LUCR

LaTeX Unicode Character References

Aim:

Unique "canonical" LaTeX representation (LICR) for every Unicode character that can be represented by LaTeX (standard + commonly used packages)

Answer to the question: "Where can I find an official list of LaTeX macros for Unicode characters?"

Rationale:

Define a 7-bit ASCII representation of Unicode text that allows lossless bidirectional conversion between LaTeX-code <-> Unicode

Use cases:
  • *.dfu files for the utf8 inputenc option
  • xunicode for XeTeX
  • inputenc for LuaTeX
  • LaTeX frontends (LyX, Docutils, ...)
  • encoding converters (recode, Python codec module, ...)

inputencs extensible utf8-support is coupled to the declared font encodings. However, font encodings overlap. Canonical LICRs help to avoid incompatibilities.

Considering the complete Unicode set helps to avoid short-cuts, e.g.

\textmu = µ = MICRO SIGN ≠ μ GREEK SMALL LETTER MU

1 State of the Art

Standard (inputenc) support for Unicode very limited:

LICR

LaTeX internal character reference

  • not formally defined (described in the "LaTeX compagnion")

  • 7-bit character representation between inputenc and fontenc (ASCII-encoded)

  • only text mode (math is handled separately)

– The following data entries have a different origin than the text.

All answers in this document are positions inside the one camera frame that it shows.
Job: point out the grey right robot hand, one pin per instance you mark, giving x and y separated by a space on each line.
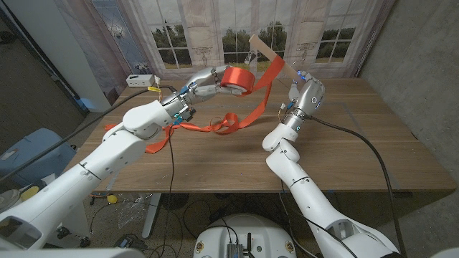
308 96

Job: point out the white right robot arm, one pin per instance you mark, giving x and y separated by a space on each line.
308 200

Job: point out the small yellow ball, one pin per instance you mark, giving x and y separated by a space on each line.
112 199

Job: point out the wooden hanger with metal clips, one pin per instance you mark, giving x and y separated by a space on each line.
263 48

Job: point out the blue plastic bin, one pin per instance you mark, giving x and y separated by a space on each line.
36 147

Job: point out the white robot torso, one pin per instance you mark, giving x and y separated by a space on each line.
247 229

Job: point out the white rolling cart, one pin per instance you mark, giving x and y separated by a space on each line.
77 222

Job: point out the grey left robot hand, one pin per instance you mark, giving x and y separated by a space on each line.
197 91

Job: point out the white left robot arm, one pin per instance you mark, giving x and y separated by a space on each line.
89 168

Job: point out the clear plastic bag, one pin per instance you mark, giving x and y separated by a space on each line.
132 213

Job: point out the black floor power adapter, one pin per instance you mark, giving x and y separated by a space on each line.
125 243

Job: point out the black and yellow device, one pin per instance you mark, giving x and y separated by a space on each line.
28 193

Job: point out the black round floor base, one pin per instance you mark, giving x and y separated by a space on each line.
174 200

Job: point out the white power strip box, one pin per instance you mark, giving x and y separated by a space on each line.
140 80

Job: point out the orange ribbon with spool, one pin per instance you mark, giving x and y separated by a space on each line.
238 79

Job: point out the white table leg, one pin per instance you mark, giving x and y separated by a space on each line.
150 215

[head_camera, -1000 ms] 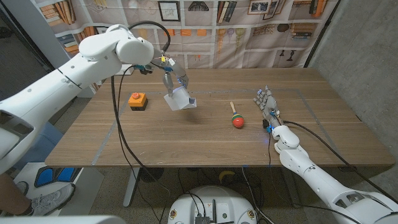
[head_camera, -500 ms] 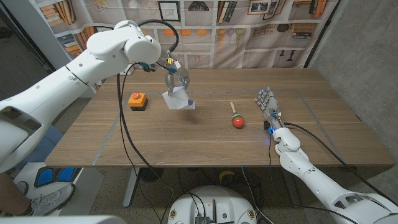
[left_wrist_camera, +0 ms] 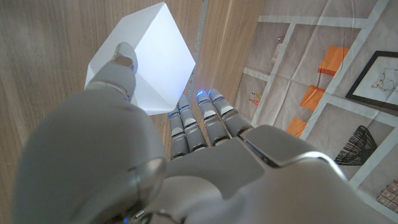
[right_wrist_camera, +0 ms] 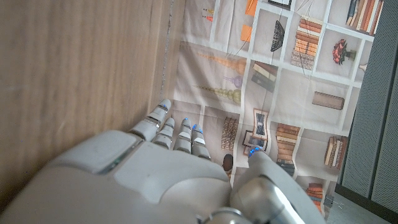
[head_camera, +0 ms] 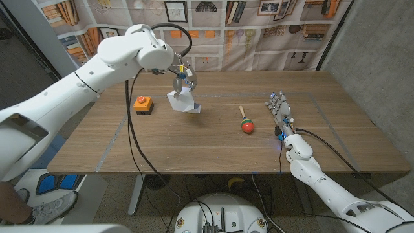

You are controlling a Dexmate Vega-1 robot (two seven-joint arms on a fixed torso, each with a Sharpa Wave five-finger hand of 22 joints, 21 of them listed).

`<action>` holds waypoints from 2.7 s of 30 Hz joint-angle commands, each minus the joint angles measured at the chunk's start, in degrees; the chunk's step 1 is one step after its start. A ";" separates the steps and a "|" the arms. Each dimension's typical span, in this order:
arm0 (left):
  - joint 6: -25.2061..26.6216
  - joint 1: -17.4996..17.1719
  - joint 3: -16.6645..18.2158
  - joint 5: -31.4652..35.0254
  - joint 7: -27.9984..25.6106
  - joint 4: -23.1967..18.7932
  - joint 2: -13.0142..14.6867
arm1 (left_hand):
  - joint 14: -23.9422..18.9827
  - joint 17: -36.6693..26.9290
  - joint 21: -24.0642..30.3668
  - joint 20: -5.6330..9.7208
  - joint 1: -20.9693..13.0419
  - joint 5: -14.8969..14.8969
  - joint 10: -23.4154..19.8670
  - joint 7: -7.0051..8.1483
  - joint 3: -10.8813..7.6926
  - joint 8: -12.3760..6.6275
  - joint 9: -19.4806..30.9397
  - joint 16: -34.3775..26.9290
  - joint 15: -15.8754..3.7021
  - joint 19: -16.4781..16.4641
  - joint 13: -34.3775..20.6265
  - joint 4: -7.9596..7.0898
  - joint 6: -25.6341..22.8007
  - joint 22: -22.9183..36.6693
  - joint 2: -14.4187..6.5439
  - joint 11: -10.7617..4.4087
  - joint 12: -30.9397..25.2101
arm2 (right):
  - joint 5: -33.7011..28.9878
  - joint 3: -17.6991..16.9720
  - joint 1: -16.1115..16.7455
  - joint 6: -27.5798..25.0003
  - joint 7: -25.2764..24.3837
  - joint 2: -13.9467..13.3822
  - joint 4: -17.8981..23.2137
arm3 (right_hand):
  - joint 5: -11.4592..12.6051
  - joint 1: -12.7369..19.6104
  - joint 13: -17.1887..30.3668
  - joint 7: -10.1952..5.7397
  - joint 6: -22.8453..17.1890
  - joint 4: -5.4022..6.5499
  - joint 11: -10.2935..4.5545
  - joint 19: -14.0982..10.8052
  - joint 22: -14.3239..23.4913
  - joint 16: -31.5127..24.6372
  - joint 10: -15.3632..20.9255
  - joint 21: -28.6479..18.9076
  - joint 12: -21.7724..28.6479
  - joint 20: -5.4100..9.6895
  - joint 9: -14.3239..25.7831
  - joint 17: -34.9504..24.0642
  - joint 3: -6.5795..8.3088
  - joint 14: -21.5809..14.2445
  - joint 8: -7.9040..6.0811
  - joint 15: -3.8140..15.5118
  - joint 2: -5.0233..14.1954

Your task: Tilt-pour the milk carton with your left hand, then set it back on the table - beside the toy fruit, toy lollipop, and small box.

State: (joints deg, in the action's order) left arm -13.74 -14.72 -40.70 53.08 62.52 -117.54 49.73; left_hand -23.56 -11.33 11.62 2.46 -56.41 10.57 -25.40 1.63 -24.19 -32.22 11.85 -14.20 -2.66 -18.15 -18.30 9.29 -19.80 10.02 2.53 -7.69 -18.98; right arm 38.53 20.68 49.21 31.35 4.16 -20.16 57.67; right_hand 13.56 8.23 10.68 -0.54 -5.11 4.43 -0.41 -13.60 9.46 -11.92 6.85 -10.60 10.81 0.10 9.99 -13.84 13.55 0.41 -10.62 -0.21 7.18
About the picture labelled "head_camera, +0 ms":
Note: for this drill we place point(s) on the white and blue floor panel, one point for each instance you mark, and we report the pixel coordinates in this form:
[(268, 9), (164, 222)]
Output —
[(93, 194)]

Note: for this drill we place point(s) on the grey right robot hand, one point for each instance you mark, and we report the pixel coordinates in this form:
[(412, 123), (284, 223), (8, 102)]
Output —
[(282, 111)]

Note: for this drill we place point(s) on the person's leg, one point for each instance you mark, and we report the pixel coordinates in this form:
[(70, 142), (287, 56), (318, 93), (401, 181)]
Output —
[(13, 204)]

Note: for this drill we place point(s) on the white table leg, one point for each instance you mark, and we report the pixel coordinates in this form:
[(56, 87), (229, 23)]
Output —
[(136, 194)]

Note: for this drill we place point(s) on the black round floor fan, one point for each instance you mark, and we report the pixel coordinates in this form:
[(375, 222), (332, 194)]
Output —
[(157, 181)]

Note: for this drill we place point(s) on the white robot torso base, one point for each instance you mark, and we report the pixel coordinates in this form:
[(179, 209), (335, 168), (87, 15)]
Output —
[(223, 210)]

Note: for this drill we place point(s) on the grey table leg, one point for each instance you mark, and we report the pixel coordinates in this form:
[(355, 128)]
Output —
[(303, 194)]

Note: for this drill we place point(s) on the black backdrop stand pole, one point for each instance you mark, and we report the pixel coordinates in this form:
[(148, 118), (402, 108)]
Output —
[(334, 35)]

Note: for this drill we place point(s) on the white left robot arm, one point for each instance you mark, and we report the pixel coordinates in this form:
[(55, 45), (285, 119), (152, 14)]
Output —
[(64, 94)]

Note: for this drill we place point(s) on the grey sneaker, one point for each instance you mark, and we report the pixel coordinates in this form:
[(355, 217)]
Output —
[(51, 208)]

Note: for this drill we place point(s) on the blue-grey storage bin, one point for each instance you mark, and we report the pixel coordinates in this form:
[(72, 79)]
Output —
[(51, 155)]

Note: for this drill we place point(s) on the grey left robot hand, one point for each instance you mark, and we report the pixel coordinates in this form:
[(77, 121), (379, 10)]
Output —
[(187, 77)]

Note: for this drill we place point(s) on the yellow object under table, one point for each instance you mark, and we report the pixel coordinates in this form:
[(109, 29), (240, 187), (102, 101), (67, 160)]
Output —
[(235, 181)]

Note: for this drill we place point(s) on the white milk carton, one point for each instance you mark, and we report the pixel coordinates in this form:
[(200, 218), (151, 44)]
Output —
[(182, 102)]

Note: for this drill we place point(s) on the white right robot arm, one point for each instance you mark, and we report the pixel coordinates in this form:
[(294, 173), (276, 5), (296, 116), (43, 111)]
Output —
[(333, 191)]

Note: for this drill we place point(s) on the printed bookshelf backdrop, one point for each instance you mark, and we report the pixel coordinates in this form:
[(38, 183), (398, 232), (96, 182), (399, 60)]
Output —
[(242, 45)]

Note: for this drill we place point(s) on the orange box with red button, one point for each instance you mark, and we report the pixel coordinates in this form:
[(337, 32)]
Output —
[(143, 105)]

  • macros defined with \DeclareTextSymbol or \DeclareTextCommand, e.g. \textbackslash, \eth

    combinations of accent macros (defined with \DeclareTextAccent) with ASCII chars or other LIRCs e.g. \"a, \@tabacckludge`\cyrg or the (silly) \u\textcopyright

Comparison with Unicode character codes

LICR Unicode
macros with descriptive names code point (natural number) + Unicode Character Name
∃ aliases for convenience or due to unique (with few exceptions)
"historic reasons" or different  
naming by different packages  
decorations via accent macros decorations via combining chars
(\accent{\basechar}) (basechar + combining char) or with pre-composed chars
features "programmed" into macros features described by character
or via "knowledge" of the macro classes
in other parts/packages  
(e.g. @uclclist)  

XML entity names

There is a large set of short mnemonic names designed for ASCII input of Unicode characters:

XML Entity Definitions for Characters

W3C Recommendation 01 April 2010

This document defines several sets of names, so that to each name is assigned a Unicode character or sequence of characters.